Any other utensils? You mentioned frying pans,
Freda?
Yes. I've not got many clear ideas of what
frying pans looked like. I think they were very solid. There were of course no
nonstick pans as there are now, so they were either iron, or, I doubt if they
were stainless steel, and they were fairly heavy I think, fairly solid to pick
up and they can still be found I think in these specialist cookshops now; but
at that time people just didn't renew their cooking utensils as they do now to
the latest fashion. They had them and they used them, and unless the handle
came off, and even then you could get somebody who could weld it back on for
you.
So in your opinion then, how does that compare with the frying
pans of today?
Well it had a lot of good points really.

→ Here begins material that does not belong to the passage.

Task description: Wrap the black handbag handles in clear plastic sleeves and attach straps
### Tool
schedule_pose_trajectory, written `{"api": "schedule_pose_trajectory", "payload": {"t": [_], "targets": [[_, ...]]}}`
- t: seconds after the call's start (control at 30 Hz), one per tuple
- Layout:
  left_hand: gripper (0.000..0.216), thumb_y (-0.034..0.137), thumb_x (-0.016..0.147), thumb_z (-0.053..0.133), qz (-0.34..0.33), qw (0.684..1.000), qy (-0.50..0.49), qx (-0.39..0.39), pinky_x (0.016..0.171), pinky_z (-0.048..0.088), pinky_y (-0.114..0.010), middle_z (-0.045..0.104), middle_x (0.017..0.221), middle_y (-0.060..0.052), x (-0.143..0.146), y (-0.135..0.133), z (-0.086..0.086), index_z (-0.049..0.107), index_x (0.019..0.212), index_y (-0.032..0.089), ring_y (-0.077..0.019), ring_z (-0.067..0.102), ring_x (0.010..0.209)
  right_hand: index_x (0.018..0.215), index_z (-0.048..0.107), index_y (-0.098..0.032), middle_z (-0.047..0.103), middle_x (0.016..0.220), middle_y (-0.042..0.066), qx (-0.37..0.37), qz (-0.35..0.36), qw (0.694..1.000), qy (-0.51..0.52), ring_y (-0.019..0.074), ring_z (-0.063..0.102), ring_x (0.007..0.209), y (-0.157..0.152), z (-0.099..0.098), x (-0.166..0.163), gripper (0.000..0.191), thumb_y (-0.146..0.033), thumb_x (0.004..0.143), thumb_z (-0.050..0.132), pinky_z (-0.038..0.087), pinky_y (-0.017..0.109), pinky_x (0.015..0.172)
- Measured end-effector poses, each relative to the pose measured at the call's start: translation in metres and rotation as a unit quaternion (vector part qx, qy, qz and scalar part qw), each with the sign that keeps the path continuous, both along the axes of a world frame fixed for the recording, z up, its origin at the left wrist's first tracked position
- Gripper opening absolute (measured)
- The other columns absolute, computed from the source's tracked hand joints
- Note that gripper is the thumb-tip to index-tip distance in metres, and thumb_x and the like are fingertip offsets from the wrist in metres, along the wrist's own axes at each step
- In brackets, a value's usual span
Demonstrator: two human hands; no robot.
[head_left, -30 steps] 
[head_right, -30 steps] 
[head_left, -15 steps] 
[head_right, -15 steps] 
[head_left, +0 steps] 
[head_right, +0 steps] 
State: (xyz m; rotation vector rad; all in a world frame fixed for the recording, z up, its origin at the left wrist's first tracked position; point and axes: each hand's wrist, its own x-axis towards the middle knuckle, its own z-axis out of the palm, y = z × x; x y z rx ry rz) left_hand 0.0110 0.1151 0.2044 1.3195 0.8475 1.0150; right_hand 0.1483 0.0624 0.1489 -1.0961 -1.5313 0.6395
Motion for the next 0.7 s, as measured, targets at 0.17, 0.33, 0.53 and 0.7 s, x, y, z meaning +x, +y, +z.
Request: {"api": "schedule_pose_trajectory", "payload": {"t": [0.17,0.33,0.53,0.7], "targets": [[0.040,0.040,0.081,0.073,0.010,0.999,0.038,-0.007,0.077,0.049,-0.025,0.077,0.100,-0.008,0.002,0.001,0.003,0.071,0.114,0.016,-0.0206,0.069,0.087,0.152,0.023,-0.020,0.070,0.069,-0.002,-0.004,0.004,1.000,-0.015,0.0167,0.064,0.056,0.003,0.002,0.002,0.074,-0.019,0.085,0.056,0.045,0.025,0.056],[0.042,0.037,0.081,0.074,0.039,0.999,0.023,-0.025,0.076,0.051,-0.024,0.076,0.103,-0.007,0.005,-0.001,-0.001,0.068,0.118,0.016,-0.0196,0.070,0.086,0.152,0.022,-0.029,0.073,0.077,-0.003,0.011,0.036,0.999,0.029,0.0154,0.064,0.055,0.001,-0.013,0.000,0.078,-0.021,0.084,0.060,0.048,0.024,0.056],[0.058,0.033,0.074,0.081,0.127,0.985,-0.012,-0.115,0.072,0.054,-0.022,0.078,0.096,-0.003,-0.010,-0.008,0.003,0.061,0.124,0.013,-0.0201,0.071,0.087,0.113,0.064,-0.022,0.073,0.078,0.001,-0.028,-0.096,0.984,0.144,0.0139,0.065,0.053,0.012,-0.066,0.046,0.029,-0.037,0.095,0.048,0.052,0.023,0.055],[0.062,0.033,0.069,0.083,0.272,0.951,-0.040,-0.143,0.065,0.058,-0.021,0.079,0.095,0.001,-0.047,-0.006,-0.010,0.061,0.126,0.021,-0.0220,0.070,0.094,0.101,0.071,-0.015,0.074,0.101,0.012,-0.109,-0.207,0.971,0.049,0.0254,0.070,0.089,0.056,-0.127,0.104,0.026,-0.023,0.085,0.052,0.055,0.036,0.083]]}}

I
mean nonstick frying pans didn't come in until after the war and the nonstick
was hailed as a great invention and it wasn't until you had been using it for a
time, say 2 or 3 years, you found it was the surface which had been sprayed on
and it eventually wore off; and then you wondered where it had been going to;
had it been going into the food. And so the nonstick pans got better as time
went on they were, I think they were blasted on or something, the surfaces,
they were certainly far more long lasting and the higher a price you paid the
better a pan you got; but the basic stainless steel or iron pans are still used
I know in chef's kitchens so they must have a lot to recommend them.